Moisture measurement using porous aluminum oxide coated microcantilevers

Abstract

Abstract Two types of aluminum oxide (Al 2 O 3 ) modified microcantilevers (MCLs) were tested for their sensitivity and reproducibility for detection of low levels of moisture. Aluminum was sputtered on the MCLs and oxidized to Al 2 O 3 through thermal oxidation (Method I) and anodization method (Method II). Both deflection and frequency change of the MCLs were investigated. Thermally treated MCLs showed a 16 ± 2 nm deflection and a 25 Hz change in resonant frequency, i.e., a mass change of 1.85 × 10 −11 g, to a 200 ppm level of moisture. MCLs from Method II showed a 95 ± 5 nm deflection and a 340 Hz change in resonant frequency, i.e., a mass change of 41.76 × 10 −11 g, to the 200 ppm level of moisture.
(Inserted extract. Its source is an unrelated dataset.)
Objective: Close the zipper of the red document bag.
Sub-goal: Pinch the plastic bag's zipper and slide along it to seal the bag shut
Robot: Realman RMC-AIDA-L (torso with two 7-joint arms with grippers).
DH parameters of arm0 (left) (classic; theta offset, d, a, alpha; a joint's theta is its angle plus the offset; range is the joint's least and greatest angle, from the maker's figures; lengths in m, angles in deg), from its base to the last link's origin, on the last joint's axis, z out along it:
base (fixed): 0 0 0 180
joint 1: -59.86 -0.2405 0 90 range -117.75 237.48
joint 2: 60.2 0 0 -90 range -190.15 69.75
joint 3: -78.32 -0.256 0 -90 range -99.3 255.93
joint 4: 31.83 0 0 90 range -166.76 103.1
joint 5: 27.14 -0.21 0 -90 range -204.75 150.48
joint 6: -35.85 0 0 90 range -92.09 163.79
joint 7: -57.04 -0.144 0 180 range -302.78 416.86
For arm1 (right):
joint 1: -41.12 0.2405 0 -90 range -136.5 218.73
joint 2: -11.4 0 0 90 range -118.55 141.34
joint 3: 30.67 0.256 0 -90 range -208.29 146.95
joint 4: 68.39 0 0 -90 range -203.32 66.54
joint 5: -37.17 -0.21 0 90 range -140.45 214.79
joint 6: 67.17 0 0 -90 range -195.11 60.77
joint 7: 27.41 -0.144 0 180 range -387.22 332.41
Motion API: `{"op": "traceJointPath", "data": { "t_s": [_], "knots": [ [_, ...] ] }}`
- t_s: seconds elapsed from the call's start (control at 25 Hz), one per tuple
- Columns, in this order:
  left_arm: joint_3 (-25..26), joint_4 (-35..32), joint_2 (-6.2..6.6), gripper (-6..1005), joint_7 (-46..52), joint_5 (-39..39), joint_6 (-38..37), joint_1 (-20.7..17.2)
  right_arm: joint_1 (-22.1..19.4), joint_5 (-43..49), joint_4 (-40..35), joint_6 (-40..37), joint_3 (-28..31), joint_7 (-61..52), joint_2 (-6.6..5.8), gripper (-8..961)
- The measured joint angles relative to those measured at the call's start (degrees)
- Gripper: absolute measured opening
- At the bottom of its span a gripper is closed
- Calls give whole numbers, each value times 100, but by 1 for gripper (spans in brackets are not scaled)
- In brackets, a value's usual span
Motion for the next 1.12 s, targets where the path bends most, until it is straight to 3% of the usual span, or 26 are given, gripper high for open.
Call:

The MCLs’ response time to moisture was less than 3 min using the deflection mode, and less than 25 s using the frequency method. The MCLs prepared by Method II demonstrated a higher sensitivity toward moisture measurement due to the larger surface area of the porous Al 2 O 3 coating. The comparison also suggests that the frequency responses of microcantilever sensors to moistures are much faster than the deflection responses. These sensors were stable for months stored under ambient conditions. The bending amplitudes and frequency change were proportional to the moisture level, and the detection of moisture was not affected by alcohols in the environment.